▶ What to work on
Could the data below be retyped exactly, without its pictures?

▶ Source records
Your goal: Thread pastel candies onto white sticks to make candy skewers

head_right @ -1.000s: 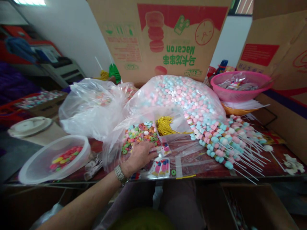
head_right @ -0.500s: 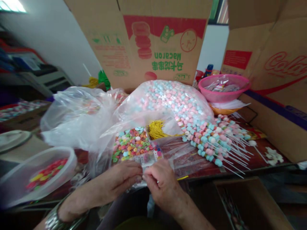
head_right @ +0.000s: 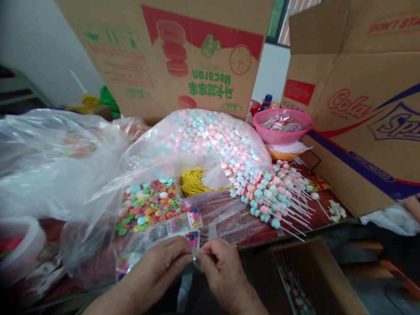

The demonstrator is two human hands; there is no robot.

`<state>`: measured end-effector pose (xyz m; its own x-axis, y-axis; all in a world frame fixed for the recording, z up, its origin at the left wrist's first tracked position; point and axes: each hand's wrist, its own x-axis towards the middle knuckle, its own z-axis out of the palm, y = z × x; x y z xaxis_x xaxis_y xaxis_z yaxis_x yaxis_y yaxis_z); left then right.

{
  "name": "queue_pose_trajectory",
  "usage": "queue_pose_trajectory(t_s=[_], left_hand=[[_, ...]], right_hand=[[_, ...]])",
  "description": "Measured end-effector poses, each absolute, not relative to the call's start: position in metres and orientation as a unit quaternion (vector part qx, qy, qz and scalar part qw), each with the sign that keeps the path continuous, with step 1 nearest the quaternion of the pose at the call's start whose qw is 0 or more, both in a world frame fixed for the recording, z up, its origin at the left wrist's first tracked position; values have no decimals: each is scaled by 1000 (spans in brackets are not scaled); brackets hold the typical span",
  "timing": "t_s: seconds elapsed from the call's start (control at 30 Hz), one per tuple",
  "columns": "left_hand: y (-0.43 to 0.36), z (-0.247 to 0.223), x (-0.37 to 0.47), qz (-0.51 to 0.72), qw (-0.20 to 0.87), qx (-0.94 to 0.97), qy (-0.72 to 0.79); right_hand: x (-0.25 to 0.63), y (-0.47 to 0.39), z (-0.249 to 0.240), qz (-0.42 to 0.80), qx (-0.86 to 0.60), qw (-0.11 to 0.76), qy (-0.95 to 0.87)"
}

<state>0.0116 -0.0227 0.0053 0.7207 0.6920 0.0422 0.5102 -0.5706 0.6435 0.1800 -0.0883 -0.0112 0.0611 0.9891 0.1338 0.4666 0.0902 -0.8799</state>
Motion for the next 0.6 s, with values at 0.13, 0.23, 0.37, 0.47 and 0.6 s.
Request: queue_pose_trajectory(t_s=[0.13,0.23,0.37,0.47,0.6], left_hand=[[-27,3,19,147,343,839,396],[-26,-2,23,165,334,857,355],[-15,-4,21,224,306,867,323],[-3,-3,13,279,271,865,317],[5,-1,0,324,186,881,291]], right_hand=[[181,-88,-23,279,-609,437,-601],[191,-84,-27,301,-600,426,-606],[239,-67,-13,74,-689,391,-605],[287,-51,-1,-180,-755,201,-597],[325,-41,-2,-219,-762,15,-609]])
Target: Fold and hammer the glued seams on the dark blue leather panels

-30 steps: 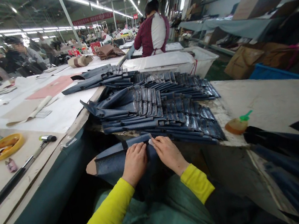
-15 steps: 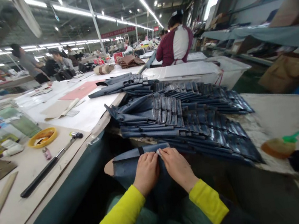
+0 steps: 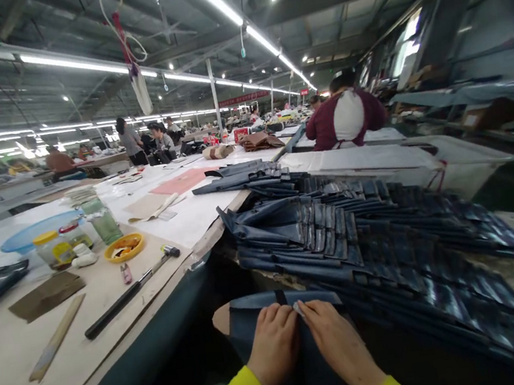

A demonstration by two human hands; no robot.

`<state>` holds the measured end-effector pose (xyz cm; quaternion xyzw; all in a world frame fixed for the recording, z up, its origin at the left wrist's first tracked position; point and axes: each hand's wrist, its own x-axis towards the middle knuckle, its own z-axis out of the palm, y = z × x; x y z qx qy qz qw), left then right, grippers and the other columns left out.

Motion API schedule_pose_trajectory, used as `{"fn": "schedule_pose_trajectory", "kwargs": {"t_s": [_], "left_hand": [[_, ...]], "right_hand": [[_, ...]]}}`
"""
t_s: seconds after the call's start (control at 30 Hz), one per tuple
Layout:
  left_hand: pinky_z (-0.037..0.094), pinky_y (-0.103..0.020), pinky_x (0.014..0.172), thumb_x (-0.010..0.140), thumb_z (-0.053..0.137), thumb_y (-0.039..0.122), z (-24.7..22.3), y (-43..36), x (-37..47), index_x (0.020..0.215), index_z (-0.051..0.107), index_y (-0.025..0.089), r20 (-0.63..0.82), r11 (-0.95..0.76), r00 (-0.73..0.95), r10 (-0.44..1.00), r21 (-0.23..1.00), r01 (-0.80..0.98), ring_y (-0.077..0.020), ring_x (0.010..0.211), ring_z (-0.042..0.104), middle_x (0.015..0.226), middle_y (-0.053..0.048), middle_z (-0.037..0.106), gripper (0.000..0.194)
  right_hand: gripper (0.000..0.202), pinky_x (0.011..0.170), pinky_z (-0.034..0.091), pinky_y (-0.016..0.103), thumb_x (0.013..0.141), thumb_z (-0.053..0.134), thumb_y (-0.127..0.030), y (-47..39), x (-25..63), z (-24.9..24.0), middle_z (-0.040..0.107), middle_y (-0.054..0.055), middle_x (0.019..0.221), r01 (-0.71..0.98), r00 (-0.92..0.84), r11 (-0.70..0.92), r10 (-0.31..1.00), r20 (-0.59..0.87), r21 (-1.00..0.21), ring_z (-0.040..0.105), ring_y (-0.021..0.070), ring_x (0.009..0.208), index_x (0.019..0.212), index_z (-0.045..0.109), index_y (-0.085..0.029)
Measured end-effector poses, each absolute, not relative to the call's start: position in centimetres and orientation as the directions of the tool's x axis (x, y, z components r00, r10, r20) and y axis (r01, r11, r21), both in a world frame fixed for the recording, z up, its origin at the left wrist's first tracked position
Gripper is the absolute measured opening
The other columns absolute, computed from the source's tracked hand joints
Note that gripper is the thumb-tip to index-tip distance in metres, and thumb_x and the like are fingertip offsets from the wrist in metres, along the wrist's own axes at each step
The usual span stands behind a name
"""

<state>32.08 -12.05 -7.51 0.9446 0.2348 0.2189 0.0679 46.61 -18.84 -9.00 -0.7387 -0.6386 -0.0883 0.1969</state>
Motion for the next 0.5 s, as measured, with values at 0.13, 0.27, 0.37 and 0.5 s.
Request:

▶ Answer space
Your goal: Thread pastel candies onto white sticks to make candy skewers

head_right @ -1.000s: 
head_right @ -0.500s: 
head_right @ +0.000s: 

The demonstrator is two human hands; there is no robot.

`<state>`: measured end-effector pose (xyz m; its own x-axis, y-axis; all in a world frame fixed for the recording, z up, its origin at the left wrist's first tracked position; point and axes: each hand's wrist, its own x-axis towards the middle knuckle, its own z-axis out of the palm, y = z × x; x y z xaxis_x xaxis_y xaxis_z yaxis_x yaxis_y yaxis_z); left then right.

{
  "name": "queue_pose_trajectory",
  "usage": "queue_pose_trajectory(t_s=[_], left_hand=[[_, ...]], right_hand=[[_, ...]])",
  "description": "Measured end-effector poses, each absolute, not relative to the call's start: position in metres and orientation as a unit quaternion (vector part qx, qy, qz and scalar part qw), each with the sign that keeps the path continuous, with step 1 nearest the quaternion of the pose at the call's start whose qw is 0 or more, both in a world frame fixed for the recording, z up, its origin at the left wrist's first tracked position; values have no decimals: each is scaled by 1000 (spans in brackets are not scaled); brackets hold the typical span",
  "timing": "t_s: seconds elapsed from the call's start (control at 30 Hz), one per tuple",
  "columns": "left_hand: y (-0.43 to 0.36), z (-0.247 to 0.223), x (-0.37 to 0.47), qz (-0.51 to 0.72), qw (-0.20 to 0.87), qx (-0.94 to 0.97), qy (-0.72 to 0.79); right_hand: x (-0.25 to 0.63), y (-0.47 to 0.39), z (-0.249 to 0.240), qz (-0.42 to 0.80), qx (-0.86 to 0.60), qw (-0.11 to 0.76), qy (-0.95 to 0.87)"
}

<state>0.0116 -0.0227 0.0053 0.7207 0.6920 0.0422 0.5102 -0.5706 0.6435 0.1800 -0.0883 -0.0112 0.0611 0.9891 0.1338 0.4666 0.0902 -0.8799</state>
Motion for the next 0.6 s, with values at 0.13, 0.23, 0.37, 0.47 and 0.6 s.
Request: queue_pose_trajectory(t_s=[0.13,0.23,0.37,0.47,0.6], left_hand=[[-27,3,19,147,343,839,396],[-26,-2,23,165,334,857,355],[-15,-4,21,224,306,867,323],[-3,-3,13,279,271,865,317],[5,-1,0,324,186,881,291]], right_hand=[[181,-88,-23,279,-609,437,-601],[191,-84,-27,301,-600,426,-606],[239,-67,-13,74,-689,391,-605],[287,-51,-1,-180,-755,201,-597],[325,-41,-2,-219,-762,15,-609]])
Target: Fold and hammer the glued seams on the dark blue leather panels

-30 steps: 
-15 steps: 
+0 steps: 

A demonstration by two human hands; no robot.

`<state>` holds the measured end-effector pose (xyz cm; quaternion xyzw; all in a world frame fixed for the recording, z up, its origin at the left wrist's first tracked position; point and axes: each hand's wrist, its own x-axis towards the middle knuckle, its own z-axis out of the palm, y = z × x; x y z qx qy qz qw), left then right, grippers and the other columns left out.

Motion API schedule_pose_trajectory, used as `{"fn": "schedule_pose_trajectory", "kwargs": {"t_s": [_], "left_hand": [[_, ...]], "right_hand": [[_, ...]]}}`
"""
t_s: seconds after the call's start (control at 30 Hz), one per tuple
Layout:
  left_hand: pinky_z (-0.037..0.094), pinky_y (-0.103..0.020), pinky_x (0.014..0.172), thumb_x (-0.010..0.140), thumb_z (-0.053..0.137), thumb_y (-0.039..0.122), z (-24.7..22.3), y (-43..36), x (-37..47), index_x (0.020..0.215), index_z (-0.051..0.107), index_y (-0.025..0.089), r20 (-0.63..0.82), r11 (-0.95..0.76), r00 (-0.73..0.95), r10 (-0.44..1.00), r21 (-0.23..1.00), r01 (-0.80..0.98), ring_y (-0.077..0.020), ring_x (0.010..0.211), ring_z (-0.042..0.104), middle_x (0.015..0.226), middle_y (-0.053..0.048), middle_z (-0.037..0.106), gripper (0.000..0.194)
  right_hand: gripper (0.000..0.202), pinky_x (0.011..0.170), pinky_z (-0.034..0.091), pinky_y (-0.016..0.103), thumb_x (0.013..0.141), thumb_z (-0.053..0.134), thumb_y (-0.127..0.030), y (-47..39), x (-25..63), z (-24.9..24.0), middle_z (-0.040..0.107), middle_y (-0.054..0.055), middle_x (0.019..0.221), r01 (-0.71..0.98), r00 (-0.92..0.84), r11 (-0.70..0.92), r10 (-0.31..1.00), r20 (-0.59..0.87), r21 (-1.00..0.21), ring_z (-0.040..0.105), ring_y (-0.021..0.070), ring_x (0.009..0.208), index_x (0.019..0.212), index_z (-0.045..0.109), index_y (-0.085..0.029)
Measured end-effector poses, each absolute, not relative to the call's start: position in centimetres and orientation as the directions of the tool's x axis (x, y, z components r00, r10, r20) and y axis (r01, r11, r21), both in a world frame fixed for the recording, z up, its origin at the left wrist's first tracked position
Gripper is the absolute measured opening
The other columns absolute, computed from the source's tracked hand joints
Note that gripper is the thumb-tip to index-tip distance in metres, and thumb_x and the like are fingertip offsets from the wrist in metres, along the wrist's own axes at each step
The usual span stands behind a name
"""

<state>32.08 -12.05 -7.51 0.9446 0.2348 0.2189 0.0679 46.61 -18.84 -9.00 -0.7387 -0.6386 -0.0883 0.1969</state>
Motion for the next 0.5 s, as measured, with values at 0.13, 0.27, 0.37 and 0.5 s.
Request:

This output is finished.